Série et feuilleton
Cela fait des années que la télévision anglophone est devenue supérieure en qualité au cinéma produit aux États-Unis et en Angleterre. La raison en est simple : les principales chaînes productives sont payantes. Donc, d’une part, elles ne sont guère regardées que par des adultes, et leurs téléspectateurs peuvent payer donc le financement est facilité. Il s’ensuit que le cinéma ne rameute guère que des jeunes, qui recherchent majoritairement les blockbusters ne nécessitant pas un scénario très élaboré – d’où la mode envahissante des films de « super-héros », comme ils disent.
Ce préambule passé, dissipons une erreur constante : les médias ont coutume de qualifier de séries les œuvres télévisées qui sont en réalité des feuilletons. Cela ne rate quasiment jamais. Alors, débroussaillons un peu cette notion.
Le feuilleton est né avec les journaux à grand tirage, et il était parfois écrit par de grands auteurs, comme Alexandre Dumas ou Eugène Sue. Le journal publiait chaque jour une petite partie de l’histoire, ce qui rendait nécessaire que leurs lecteurs achètent, le lendemain, le numéro suivant. Il tombe sous le sens que, si vous ratiez un numéro, vous perdiez le fil de l’histoire ! Cette combine marchait très bien, et les feuilletons avaient énormément de succès. Aujourd’hui, à la télévision, il existe toujours des feuilletons, dont chaque épisode dure environ quarante-cinq minutes, mais parfois plus. Ainsi, le dernier épisode diffusé du passionnant feuilleton britannique Downton Abbey dure 92 minutes. Les feuilletons qui, à juste titre, ont du succès aujourd’hui mais vont bientôt s’achever sont Dexter et Breaking bad, et d’autres continueront encore quelque temps, comme Homeland ou House of cards. Naguère, Dynasty était un feuilleton qui faisait dans le luxe et la culture, et il a duré neuf ans.
À l’opposé, la série, née avec le cinéma muet, n’a rien à voir avec ce système, elle n’est principalement composée que d’épisodes in-dé-pen-dants. Autrement dit, si vous en ratiez un ou deux, ou dix, ou si vous les voyiez dans le désordre comme c’est arrivé très souvent en France, ce n’était pas bien grave, l’essentiel étant dans les caractères des personnages, et non dans leurs aventures, plutôt insignifiantes. Je ne veux pas dire par là que ces séries étaient médiocres, puisque Friends, qui a tenu dix ans, était excellente, par exemple. Happy days, également, était une série, et elle reste dans toutes les mémoires.

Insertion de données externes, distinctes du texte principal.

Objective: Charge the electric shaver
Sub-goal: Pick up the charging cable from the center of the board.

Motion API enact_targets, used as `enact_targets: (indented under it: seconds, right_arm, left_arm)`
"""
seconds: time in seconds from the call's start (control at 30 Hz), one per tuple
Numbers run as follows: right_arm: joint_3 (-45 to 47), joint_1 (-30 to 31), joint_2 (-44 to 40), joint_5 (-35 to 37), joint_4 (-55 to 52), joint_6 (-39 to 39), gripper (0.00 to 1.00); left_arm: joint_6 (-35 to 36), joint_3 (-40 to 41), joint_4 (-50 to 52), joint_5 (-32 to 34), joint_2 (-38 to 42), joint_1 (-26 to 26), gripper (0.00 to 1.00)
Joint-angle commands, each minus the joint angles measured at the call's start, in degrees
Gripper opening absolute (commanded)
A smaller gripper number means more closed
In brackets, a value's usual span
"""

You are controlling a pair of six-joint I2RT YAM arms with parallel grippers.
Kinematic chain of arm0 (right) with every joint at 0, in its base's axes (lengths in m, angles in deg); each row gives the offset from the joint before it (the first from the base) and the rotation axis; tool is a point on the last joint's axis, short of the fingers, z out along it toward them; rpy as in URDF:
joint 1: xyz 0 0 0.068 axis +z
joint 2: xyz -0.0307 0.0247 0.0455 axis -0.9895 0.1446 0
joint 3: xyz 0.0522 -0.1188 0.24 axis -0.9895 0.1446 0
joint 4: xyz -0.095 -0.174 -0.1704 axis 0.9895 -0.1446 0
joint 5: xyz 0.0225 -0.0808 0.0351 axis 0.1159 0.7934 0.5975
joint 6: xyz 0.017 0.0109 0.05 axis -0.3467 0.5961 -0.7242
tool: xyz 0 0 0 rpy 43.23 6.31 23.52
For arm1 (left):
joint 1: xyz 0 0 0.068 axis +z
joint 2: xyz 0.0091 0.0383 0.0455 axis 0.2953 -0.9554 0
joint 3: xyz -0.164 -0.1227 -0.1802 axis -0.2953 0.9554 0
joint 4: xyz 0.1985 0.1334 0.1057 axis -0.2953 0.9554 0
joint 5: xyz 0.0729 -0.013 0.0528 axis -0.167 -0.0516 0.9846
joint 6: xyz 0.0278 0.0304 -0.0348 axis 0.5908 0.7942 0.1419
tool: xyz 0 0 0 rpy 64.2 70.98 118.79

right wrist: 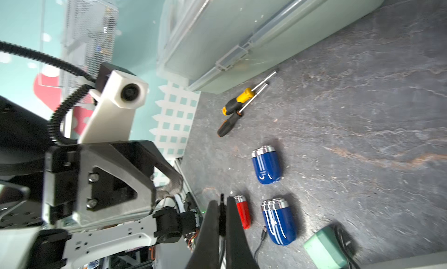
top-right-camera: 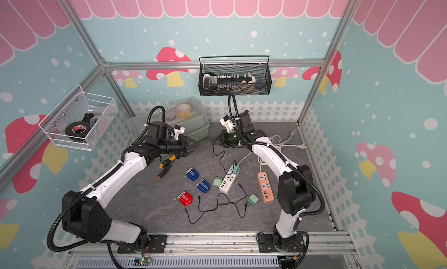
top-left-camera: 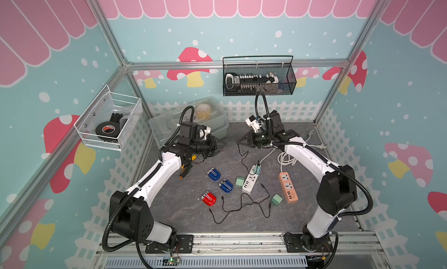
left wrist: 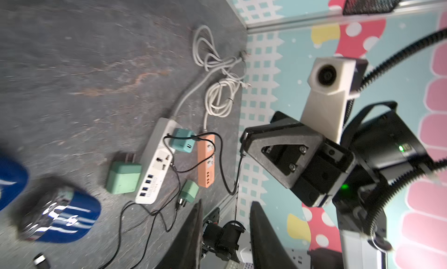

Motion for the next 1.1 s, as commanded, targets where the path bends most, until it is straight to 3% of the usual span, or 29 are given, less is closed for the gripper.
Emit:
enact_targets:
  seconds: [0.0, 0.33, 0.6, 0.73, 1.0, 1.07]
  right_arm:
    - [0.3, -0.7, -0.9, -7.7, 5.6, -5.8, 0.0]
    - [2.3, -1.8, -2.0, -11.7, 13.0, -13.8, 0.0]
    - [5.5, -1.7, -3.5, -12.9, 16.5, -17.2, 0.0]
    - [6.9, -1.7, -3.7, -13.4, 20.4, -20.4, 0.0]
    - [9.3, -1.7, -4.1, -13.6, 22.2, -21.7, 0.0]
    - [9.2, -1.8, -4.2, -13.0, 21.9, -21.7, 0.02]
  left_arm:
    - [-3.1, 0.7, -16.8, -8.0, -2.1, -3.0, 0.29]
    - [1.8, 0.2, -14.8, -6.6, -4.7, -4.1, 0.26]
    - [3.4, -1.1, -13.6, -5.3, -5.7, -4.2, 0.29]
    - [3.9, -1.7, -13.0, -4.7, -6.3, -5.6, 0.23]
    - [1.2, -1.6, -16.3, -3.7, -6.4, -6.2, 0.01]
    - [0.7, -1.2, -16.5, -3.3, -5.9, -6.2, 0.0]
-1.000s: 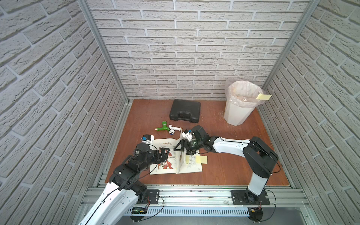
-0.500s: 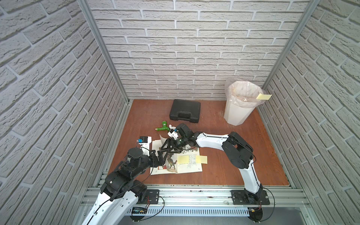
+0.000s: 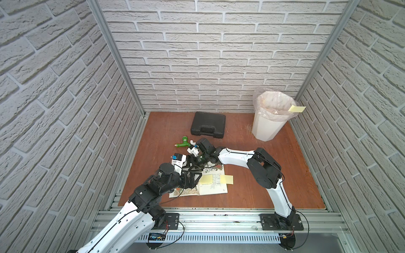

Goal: Peel off the used sticky note
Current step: Turn the page of the book at the center of the board, then tear off the note from the book.

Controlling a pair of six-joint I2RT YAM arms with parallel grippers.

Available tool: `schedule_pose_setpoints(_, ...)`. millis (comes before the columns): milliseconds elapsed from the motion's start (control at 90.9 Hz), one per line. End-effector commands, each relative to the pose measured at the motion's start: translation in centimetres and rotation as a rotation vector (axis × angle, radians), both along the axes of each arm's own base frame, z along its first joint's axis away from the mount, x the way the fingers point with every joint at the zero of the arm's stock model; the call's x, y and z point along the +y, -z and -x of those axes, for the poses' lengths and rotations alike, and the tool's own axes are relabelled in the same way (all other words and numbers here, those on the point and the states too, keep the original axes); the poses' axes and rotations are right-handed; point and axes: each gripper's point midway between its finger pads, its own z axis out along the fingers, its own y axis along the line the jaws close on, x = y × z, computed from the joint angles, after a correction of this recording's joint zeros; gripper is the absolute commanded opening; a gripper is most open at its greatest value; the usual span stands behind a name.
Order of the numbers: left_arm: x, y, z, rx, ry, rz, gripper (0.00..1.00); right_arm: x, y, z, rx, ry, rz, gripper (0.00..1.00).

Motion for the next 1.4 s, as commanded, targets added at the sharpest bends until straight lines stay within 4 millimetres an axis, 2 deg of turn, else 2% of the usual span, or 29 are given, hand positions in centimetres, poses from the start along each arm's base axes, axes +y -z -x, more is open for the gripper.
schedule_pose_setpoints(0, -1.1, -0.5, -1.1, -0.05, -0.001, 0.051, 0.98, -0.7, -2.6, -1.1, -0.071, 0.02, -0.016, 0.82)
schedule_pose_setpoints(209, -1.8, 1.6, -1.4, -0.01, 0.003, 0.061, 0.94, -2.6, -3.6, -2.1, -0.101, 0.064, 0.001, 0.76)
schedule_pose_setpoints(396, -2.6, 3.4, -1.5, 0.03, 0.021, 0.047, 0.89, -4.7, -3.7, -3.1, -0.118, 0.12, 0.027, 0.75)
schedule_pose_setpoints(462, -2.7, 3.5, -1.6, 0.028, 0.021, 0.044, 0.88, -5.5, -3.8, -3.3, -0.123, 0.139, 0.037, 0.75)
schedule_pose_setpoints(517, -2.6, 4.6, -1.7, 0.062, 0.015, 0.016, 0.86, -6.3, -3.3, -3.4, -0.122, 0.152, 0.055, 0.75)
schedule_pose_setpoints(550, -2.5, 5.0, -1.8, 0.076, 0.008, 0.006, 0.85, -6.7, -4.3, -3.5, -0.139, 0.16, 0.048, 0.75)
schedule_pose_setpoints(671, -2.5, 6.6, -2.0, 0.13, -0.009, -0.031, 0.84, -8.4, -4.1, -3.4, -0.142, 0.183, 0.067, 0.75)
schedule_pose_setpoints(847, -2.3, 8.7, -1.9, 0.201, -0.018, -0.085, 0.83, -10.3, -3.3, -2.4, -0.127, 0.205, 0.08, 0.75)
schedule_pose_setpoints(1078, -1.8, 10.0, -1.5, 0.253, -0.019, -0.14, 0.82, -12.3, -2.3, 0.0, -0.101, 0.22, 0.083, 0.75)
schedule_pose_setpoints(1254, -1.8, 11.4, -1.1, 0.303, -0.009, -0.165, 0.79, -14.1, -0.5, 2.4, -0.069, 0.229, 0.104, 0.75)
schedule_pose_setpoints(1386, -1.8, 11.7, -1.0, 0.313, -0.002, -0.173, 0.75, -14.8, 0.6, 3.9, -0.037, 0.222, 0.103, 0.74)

Un cas curieux, Dallas. C’était au début une série, dont les épisodes n’étaient pas vraiment à suivre dans l’ordre. Puis la série a connu un tel succès que ses auteurs ont décidé de la transformer en feuilleton (mal, on a vu apparaître des incohérences ahurissantes avec, notamment, un personnage qui mourait, puis ressuscitait un an plus tard !). Je ne vois pas d’autres exemples d’une pareille mutation.